Brief :: Starting with the first line of the data that follows, transcribe every line verbatim until the line containing "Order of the" has been transcribed.

[Opening Information provided section]

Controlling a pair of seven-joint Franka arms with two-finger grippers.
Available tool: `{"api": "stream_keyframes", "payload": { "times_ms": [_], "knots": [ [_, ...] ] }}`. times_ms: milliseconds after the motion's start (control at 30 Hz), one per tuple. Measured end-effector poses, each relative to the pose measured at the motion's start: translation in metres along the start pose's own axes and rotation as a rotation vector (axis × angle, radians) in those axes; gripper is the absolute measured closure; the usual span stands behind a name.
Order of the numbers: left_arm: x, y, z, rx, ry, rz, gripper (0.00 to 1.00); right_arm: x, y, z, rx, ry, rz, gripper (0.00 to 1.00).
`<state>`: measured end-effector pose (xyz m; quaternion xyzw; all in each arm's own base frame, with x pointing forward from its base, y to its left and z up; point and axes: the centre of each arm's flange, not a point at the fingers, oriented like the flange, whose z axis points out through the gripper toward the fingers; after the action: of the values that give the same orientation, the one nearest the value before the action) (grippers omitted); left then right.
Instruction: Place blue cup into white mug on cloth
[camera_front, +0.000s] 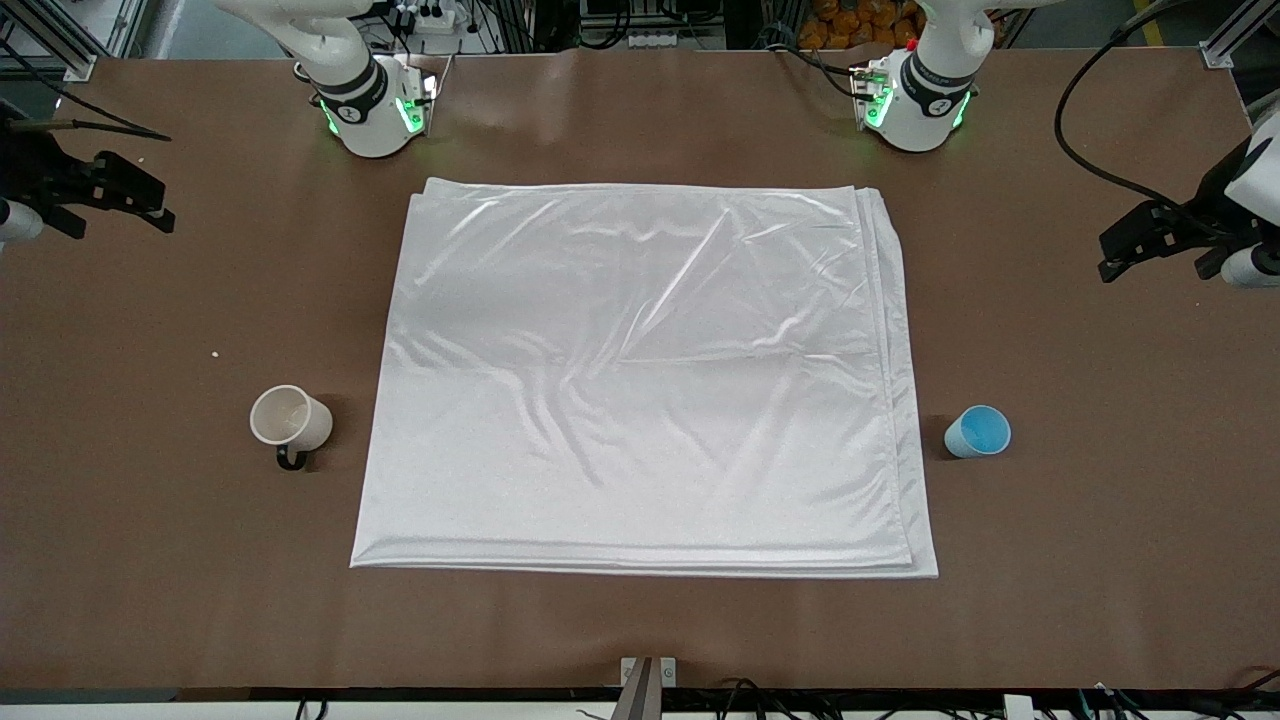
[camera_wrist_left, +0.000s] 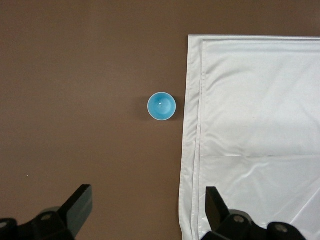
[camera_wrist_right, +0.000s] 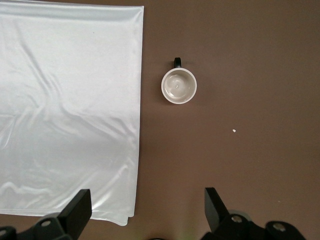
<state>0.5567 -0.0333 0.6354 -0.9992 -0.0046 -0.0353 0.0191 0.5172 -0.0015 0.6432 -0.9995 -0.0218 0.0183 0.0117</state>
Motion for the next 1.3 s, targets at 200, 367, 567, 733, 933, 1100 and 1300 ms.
{"api": "stream_keyframes", "payload": {
  "times_ms": [200, 367, 567, 733, 933, 1100, 1300],
  "knots": [
    [0.000, 0.000, 0.000, 0.000, -0.001, 0.000, 0.00, 0.000, 0.006, 0.000, 0.001, -0.001, 0.010, 0.00],
    [0.000, 0.001, 0.000, 0.000, -0.002, 0.002, 0.00, -0.001, 0.007, 0.000, 0.002, -0.001, 0.011, 0.00],
    [0.001, 0.002, 0.004, 0.000, -0.010, 0.005, 0.00, -0.001, 0.007, 0.000, 0.002, -0.001, 0.011, 0.00],
    [0.003, 0.002, 0.010, 0.001, -0.022, 0.005, 0.00, 0.000, 0.008, 0.001, 0.002, -0.005, 0.012, 0.00],
    [0.008, 0.000, 0.023, 0.000, -0.044, 0.031, 0.00, 0.008, 0.019, 0.022, 0.004, -0.028, 0.033, 0.00],
    [0.015, -0.002, 0.043, 0.000, -0.080, 0.035, 0.00, 0.024, 0.034, 0.048, 0.007, -0.052, 0.053, 0.00],
    [0.034, -0.006, 0.092, 0.002, -0.135, 0.030, 0.00, 0.049, 0.045, 0.085, 0.010, -0.072, 0.068, 0.00]
  ]
}}
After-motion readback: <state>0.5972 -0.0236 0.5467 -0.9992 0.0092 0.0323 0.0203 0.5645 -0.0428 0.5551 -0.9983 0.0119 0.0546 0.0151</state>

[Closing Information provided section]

Expected answer ::
Controlling a pair of seven-joint Franka arms with two-finger grippers.
Available tool: `{"api": "stream_keyframes", "payload": { "times_ms": [_], "knots": [ [_, ...] ] }}`. times_ms: milliseconds after the motion's start (control at 30 Hz), one per tuple. Measured end-effector poses, each relative to the pose measured at the motion's start: translation in metres along the start pose's own axes and rotation as a rotation vector (axis × angle, radians) in those axes; gripper is the absolute measured closure; the usual span stands behind a name.
Order of the numbers: left_arm: x, y, z, rx, ry, rz, gripper (0.00 to 1.00); right_arm: x, y, z, rx, ry, rz, gripper (0.00 to 1.00).

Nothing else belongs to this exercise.